[Stored items from a collection]
Content starts

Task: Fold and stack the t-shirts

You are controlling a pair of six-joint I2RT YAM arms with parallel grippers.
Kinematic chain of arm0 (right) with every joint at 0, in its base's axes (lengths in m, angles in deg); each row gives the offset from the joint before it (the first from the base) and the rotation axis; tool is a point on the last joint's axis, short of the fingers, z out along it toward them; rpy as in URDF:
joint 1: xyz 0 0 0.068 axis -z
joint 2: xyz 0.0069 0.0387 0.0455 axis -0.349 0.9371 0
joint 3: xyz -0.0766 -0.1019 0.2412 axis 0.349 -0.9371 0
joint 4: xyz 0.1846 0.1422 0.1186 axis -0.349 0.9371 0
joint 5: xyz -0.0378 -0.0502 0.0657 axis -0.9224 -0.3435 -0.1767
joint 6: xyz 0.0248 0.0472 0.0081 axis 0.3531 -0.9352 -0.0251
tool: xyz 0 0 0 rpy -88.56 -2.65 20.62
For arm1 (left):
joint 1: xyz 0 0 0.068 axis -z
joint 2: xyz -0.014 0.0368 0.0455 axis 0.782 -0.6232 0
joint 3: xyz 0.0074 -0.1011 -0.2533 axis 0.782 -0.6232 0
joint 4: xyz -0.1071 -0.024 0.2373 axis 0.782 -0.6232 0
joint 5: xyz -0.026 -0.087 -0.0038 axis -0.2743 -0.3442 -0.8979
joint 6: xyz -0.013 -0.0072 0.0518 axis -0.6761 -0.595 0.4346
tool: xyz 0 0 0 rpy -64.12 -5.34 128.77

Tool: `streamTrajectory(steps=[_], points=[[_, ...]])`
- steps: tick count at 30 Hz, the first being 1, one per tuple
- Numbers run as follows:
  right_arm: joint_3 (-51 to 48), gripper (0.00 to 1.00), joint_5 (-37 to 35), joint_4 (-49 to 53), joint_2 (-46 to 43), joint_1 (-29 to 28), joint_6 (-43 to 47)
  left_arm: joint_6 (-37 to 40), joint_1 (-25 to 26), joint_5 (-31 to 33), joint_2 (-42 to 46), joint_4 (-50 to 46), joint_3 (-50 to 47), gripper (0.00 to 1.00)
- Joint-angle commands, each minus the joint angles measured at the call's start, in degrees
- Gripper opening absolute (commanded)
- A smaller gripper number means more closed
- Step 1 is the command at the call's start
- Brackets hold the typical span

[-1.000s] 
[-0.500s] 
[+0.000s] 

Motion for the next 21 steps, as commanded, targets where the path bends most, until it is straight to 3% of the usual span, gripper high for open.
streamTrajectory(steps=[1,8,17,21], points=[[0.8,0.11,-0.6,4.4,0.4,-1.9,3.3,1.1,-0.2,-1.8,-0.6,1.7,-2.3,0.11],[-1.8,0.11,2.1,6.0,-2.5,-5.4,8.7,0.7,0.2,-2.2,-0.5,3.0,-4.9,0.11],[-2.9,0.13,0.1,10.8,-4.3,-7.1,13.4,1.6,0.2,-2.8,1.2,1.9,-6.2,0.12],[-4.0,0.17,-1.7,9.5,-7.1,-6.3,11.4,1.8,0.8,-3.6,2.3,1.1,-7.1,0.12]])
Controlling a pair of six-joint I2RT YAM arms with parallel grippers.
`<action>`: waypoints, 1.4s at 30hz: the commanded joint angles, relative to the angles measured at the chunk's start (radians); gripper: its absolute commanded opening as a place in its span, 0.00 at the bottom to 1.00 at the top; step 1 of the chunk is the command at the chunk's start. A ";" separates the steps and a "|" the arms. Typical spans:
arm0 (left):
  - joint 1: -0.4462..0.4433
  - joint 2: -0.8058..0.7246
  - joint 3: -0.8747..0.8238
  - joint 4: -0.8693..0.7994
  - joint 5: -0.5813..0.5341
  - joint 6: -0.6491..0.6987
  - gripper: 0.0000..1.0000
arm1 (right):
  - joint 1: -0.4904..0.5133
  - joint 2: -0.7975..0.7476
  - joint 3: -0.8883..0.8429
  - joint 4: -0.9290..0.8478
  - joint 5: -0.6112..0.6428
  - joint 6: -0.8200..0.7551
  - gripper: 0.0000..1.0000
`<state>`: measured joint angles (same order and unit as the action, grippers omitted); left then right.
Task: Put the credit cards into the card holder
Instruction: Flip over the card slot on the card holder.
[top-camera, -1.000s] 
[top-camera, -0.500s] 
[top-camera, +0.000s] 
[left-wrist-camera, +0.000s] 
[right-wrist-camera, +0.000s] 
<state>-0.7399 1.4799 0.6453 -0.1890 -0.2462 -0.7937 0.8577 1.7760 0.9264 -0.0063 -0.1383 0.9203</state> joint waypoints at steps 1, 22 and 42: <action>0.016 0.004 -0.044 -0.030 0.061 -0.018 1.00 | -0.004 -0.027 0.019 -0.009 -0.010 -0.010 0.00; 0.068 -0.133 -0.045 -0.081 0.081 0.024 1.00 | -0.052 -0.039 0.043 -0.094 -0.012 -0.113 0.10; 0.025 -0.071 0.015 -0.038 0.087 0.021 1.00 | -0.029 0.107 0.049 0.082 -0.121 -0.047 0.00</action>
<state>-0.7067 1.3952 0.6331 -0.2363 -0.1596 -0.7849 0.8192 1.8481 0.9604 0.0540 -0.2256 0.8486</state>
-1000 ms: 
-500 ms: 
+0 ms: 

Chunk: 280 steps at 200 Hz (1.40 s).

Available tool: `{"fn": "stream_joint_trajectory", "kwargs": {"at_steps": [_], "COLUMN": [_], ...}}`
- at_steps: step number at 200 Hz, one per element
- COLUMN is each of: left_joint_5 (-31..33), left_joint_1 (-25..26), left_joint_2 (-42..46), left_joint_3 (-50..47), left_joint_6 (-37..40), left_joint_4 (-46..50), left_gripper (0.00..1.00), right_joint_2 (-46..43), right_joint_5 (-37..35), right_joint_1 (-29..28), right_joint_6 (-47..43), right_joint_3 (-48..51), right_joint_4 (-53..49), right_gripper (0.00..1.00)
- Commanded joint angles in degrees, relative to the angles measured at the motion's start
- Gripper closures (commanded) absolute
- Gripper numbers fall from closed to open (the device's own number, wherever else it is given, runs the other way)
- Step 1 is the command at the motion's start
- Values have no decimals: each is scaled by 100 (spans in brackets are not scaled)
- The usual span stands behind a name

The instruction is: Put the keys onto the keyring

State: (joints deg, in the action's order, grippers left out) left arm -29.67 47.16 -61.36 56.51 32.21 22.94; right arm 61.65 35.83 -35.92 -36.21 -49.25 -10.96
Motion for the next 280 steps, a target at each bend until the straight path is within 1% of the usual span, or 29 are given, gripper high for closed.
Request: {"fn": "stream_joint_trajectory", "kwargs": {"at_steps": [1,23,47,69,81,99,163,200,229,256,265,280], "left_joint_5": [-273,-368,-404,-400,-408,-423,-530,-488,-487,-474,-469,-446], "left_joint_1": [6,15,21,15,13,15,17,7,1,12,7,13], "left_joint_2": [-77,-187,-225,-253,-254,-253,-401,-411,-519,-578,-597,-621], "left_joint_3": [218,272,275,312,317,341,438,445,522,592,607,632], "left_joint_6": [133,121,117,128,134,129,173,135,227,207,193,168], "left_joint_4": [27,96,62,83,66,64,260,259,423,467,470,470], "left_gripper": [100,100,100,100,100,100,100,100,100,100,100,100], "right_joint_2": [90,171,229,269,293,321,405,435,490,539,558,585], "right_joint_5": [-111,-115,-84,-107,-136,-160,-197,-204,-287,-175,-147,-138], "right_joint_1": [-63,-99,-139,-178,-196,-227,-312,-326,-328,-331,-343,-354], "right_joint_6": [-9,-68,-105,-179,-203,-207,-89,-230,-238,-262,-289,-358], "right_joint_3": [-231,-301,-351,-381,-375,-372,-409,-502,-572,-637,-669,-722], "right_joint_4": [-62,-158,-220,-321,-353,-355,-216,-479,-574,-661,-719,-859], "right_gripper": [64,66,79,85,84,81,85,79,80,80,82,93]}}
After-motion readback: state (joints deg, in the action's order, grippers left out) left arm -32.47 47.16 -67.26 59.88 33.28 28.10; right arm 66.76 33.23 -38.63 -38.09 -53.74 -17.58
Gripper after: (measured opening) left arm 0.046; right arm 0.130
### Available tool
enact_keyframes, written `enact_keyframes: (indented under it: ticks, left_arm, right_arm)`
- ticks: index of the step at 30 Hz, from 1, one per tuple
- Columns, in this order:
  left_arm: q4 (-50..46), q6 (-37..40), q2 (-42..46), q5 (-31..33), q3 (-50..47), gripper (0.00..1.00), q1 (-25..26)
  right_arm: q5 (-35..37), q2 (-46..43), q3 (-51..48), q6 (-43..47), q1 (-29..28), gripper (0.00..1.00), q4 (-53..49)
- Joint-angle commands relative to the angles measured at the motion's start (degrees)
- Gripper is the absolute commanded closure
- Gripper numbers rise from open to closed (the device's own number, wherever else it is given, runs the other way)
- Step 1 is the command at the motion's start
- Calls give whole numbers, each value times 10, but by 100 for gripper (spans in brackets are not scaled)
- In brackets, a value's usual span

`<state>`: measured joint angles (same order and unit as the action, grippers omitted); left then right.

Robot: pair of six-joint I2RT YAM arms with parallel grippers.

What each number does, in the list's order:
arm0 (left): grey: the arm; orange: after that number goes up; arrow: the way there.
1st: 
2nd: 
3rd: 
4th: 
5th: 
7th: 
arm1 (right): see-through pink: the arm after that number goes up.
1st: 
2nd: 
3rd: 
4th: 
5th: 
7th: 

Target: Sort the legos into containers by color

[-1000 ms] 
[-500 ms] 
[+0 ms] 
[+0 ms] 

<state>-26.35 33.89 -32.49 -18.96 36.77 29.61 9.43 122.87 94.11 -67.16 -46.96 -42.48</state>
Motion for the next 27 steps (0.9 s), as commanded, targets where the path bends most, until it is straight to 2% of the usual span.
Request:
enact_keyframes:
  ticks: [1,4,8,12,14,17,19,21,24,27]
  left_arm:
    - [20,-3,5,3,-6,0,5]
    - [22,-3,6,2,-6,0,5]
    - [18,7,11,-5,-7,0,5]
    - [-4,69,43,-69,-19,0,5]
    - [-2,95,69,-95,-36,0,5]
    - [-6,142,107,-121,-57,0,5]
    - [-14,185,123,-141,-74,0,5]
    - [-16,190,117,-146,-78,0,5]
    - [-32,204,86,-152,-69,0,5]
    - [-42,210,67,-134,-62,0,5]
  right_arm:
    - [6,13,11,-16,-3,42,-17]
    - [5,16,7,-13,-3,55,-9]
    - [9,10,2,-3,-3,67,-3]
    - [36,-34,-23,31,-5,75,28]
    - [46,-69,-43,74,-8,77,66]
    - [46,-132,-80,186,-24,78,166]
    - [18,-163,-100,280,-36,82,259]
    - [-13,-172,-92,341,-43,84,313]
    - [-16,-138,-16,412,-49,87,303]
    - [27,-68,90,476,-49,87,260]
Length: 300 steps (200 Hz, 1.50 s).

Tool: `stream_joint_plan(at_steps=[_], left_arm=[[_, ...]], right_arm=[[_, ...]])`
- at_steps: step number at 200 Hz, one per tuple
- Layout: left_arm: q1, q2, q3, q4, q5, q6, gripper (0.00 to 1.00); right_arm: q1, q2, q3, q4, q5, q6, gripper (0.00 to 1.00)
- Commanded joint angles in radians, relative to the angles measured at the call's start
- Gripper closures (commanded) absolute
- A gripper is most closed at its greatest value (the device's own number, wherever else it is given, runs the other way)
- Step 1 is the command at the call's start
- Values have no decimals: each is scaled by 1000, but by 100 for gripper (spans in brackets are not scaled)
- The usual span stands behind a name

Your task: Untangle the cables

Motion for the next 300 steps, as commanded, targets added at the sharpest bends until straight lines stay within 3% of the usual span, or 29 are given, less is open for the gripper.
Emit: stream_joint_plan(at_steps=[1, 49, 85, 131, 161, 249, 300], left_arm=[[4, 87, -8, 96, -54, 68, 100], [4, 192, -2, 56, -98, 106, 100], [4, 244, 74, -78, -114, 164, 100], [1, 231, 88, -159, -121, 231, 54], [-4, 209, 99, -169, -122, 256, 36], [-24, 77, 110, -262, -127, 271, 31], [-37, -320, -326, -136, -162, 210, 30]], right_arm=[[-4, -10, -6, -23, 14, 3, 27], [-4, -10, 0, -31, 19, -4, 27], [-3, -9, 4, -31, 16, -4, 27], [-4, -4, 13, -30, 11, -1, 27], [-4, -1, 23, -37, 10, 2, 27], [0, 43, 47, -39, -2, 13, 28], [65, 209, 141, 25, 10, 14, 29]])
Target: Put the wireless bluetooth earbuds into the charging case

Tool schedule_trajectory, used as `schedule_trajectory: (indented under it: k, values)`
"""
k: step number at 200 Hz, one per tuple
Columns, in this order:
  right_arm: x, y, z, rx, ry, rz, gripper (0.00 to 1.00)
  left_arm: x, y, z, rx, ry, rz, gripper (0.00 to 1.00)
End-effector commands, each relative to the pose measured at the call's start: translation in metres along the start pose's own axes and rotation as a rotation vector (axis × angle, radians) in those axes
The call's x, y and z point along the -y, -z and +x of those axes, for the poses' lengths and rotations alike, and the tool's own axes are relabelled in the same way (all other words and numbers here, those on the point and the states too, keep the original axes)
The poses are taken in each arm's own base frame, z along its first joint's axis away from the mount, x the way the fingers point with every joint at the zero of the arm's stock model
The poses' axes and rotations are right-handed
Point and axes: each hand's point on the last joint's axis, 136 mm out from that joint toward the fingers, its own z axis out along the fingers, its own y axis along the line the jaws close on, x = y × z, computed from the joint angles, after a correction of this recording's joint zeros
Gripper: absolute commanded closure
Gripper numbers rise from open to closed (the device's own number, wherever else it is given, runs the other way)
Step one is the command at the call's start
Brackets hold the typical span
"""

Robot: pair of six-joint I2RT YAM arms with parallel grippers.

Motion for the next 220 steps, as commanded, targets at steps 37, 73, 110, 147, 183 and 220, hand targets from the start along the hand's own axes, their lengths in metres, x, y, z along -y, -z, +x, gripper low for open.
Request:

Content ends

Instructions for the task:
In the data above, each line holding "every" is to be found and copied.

Output for this exercise:
Kinematic chain of arm0 (right) with every joint at 0, in its base's axes (lengths in m, angles in deg); each row gives the offset from the joint before it (the first from the base) and the rotation axis; tool is a point on the last joint's axis, short of the fingers, z out along it toward them; rpy as in URDF:
The poses are taken in each arm's own base frame, z along its first joint's axis away from the mount, x the way the fingers point with every joint at the zero of the arm's stock model

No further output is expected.